[Records from a collection]
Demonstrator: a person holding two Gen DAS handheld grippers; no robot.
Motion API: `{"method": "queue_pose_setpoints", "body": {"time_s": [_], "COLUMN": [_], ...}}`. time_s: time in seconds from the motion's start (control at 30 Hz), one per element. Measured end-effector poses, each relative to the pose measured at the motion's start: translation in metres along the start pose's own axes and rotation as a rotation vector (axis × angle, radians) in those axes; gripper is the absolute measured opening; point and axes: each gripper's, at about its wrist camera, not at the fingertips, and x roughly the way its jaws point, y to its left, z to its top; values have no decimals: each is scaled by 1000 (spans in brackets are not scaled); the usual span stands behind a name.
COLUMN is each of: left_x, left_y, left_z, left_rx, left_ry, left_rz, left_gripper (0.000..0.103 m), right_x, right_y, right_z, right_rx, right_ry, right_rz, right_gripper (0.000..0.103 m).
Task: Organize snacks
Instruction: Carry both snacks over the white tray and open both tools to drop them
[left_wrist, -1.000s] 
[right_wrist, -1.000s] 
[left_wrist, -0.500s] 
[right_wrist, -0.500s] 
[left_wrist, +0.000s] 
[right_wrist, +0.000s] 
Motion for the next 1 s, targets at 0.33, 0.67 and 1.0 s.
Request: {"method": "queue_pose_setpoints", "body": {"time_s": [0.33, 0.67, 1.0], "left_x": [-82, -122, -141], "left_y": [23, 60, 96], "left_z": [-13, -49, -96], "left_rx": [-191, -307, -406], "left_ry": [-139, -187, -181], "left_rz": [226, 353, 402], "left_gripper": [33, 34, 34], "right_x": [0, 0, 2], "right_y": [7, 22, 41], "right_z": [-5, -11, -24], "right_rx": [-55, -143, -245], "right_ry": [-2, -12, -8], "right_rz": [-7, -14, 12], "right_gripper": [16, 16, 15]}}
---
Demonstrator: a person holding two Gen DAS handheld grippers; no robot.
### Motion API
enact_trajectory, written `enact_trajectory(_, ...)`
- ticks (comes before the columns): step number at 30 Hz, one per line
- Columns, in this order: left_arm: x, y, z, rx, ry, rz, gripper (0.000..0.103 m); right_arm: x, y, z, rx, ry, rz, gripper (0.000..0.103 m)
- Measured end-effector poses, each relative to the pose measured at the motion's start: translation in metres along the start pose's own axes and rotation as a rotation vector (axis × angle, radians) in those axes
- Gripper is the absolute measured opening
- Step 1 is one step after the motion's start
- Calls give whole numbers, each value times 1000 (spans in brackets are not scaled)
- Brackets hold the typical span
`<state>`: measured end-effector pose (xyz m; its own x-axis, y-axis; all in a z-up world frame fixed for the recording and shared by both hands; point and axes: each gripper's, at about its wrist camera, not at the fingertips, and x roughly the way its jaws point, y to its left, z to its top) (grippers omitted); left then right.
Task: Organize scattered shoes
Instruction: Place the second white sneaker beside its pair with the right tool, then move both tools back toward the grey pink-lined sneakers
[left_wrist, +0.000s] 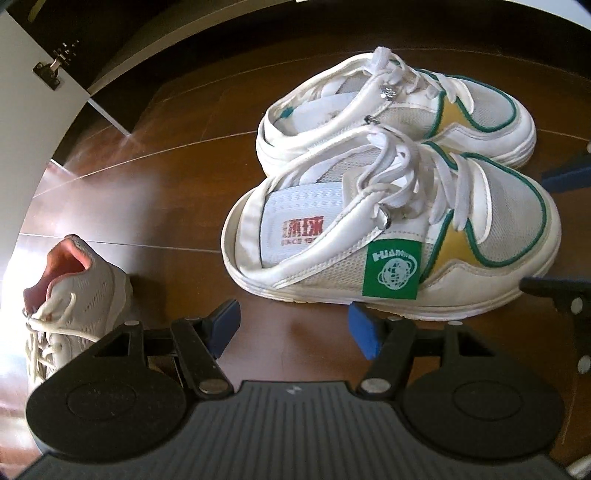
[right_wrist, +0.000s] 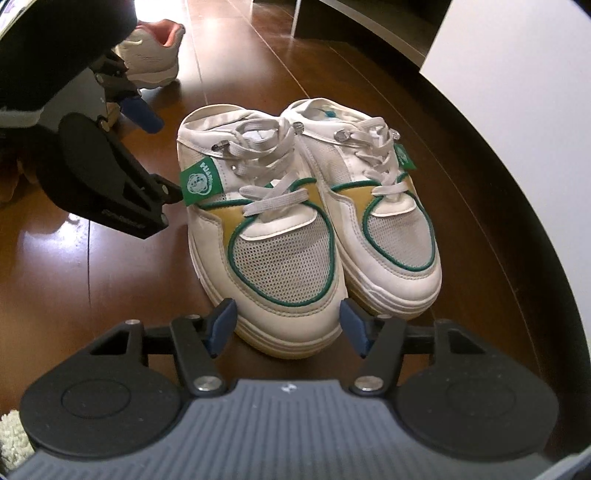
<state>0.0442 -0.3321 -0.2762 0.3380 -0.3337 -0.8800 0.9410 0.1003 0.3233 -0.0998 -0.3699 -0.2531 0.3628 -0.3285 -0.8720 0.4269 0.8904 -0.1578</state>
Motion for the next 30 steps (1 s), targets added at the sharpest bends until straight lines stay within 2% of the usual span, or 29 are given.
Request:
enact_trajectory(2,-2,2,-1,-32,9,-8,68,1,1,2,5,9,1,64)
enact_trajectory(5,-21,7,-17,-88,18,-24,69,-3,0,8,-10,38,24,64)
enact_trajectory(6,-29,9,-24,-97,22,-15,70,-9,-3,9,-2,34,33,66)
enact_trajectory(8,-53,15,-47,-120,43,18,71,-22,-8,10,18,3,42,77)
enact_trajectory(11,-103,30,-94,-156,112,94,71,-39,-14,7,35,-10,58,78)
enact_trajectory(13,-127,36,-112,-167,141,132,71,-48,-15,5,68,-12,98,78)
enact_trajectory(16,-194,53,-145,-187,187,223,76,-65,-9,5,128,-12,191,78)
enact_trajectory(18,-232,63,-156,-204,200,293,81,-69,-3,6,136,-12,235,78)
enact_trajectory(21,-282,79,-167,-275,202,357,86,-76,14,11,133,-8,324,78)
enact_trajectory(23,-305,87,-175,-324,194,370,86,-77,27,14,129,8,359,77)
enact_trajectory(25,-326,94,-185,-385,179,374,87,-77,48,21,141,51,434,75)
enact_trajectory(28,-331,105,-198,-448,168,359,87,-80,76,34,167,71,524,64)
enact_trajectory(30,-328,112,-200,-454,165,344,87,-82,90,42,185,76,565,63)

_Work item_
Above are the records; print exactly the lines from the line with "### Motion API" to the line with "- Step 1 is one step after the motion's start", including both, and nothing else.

_Solution_
### Motion API
enact_trajectory, written `enact_trajectory(_, ...)`
- ticks (comes before the columns): step number at 30 Hz, one per line
- Columns, in this order: left_arm: x, y, z, rx, ry, rz, gripper (0.000..0.103 m); right_arm: x, y, z, rx, ry, rz, gripper (0.000..0.103 m)
- Measured end-effector poses, each relative to the pose measured at the motion's start: translation in metres along the start pose's own axes and rotation as a rotation vector (axis × angle, radians) in those axes
- Gripper is the absolute measured opening
- Step 1 is one step after the motion's start

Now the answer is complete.